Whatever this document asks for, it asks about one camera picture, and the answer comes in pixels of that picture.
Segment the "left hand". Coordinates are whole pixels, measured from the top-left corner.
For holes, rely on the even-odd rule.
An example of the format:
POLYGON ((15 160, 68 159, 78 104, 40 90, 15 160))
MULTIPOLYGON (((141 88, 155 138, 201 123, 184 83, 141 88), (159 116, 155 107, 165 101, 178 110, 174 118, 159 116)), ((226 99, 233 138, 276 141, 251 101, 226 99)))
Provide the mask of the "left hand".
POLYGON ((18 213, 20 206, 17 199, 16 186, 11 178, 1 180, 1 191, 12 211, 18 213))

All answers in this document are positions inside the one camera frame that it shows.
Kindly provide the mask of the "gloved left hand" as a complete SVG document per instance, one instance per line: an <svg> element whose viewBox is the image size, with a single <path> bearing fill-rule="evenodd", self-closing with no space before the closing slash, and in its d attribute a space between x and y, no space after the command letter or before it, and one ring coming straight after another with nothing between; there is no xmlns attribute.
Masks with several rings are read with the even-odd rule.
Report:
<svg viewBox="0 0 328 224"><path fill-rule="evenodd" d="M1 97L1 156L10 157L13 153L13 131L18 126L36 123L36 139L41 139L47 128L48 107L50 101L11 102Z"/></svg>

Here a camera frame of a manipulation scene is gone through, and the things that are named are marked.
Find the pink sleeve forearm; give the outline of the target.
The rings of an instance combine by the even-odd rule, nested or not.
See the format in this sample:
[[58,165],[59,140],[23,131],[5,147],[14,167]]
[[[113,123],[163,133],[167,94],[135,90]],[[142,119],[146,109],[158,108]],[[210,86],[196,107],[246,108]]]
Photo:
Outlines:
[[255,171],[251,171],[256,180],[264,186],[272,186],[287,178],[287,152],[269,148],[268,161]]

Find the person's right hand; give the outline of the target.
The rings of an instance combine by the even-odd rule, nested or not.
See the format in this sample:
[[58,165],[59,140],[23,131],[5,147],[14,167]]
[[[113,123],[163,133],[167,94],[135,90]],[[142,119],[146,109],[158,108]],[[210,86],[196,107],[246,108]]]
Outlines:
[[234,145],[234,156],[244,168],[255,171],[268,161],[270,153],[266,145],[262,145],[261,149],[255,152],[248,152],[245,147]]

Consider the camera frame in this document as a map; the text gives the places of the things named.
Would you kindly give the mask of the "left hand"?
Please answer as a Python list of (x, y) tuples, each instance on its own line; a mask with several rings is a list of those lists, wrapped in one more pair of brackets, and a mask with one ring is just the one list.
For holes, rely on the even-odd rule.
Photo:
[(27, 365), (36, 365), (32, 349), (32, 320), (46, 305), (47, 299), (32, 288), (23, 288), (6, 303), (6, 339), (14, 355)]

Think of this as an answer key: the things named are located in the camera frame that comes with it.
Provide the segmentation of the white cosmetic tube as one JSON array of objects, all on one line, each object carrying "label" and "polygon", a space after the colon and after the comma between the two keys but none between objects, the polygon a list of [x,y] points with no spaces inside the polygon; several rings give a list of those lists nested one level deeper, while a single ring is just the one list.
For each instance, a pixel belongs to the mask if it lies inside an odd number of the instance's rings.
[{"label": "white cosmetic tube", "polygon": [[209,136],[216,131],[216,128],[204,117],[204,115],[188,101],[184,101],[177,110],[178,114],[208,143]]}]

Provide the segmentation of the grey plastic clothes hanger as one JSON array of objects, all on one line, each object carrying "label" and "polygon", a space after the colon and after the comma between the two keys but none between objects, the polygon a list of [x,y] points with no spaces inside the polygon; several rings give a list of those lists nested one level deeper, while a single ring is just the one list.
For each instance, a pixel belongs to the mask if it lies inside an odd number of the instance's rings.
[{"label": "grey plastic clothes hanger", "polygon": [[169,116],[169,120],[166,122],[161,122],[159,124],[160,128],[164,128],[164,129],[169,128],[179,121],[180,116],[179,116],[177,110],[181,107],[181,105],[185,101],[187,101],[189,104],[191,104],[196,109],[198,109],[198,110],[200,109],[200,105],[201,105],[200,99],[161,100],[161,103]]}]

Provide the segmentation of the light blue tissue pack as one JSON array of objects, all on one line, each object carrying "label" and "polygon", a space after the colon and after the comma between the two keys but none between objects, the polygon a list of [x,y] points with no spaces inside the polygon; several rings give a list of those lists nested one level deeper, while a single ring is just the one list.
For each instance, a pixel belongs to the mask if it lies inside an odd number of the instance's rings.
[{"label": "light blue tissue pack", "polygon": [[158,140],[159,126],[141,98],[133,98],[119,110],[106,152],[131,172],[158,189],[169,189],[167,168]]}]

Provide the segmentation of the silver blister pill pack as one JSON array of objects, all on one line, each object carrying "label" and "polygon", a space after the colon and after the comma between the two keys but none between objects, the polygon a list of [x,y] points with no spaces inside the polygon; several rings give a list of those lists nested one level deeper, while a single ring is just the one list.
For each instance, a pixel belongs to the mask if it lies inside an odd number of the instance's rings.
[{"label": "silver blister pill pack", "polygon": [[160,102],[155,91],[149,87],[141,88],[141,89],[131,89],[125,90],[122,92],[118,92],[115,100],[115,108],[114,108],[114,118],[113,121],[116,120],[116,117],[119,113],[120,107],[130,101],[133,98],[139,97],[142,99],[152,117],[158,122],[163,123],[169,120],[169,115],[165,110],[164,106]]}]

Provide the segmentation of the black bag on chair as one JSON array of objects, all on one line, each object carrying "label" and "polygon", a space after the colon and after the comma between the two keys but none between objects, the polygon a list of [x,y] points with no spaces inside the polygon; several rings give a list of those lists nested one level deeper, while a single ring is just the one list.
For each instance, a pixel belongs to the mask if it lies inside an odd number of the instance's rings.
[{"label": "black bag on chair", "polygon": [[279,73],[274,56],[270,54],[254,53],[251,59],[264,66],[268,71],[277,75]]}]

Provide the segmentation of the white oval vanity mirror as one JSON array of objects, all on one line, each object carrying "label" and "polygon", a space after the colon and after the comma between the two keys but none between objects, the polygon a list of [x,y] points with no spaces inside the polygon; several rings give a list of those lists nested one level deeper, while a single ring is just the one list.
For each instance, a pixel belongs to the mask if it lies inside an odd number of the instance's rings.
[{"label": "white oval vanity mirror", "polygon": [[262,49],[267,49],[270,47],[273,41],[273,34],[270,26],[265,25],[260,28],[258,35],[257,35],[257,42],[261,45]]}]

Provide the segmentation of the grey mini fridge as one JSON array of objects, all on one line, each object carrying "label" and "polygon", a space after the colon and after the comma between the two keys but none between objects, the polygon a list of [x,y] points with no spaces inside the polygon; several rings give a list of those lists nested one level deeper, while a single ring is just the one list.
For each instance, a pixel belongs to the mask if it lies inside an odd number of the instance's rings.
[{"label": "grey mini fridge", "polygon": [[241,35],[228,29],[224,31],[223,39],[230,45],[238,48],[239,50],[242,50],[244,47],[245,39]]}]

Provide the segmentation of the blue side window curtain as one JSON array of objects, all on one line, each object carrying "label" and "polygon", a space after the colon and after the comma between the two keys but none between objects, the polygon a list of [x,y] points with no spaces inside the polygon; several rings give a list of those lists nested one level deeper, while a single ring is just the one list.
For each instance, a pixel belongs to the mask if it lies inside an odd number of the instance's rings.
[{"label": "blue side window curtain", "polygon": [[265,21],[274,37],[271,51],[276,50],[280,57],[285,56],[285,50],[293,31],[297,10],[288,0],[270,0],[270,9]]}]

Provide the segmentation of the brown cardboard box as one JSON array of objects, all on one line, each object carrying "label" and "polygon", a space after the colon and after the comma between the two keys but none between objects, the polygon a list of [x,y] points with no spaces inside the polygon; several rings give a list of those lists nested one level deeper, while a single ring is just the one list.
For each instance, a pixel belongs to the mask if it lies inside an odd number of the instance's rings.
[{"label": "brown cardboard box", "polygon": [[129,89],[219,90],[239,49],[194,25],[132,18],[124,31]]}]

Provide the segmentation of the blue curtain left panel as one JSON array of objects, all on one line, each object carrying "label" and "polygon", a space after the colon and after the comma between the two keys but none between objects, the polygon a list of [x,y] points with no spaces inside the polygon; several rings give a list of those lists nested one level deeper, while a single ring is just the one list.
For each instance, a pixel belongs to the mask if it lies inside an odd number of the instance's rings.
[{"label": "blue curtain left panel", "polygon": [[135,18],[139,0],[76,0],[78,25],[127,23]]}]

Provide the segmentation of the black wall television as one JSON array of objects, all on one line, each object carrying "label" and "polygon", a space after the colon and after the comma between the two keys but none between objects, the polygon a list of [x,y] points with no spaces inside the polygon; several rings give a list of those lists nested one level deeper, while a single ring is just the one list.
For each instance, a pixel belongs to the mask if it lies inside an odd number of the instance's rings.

◆ WORK ORDER
How many of the lines above include "pixels"? Only the number should be given.

◆ SOLVED EXERCISE
2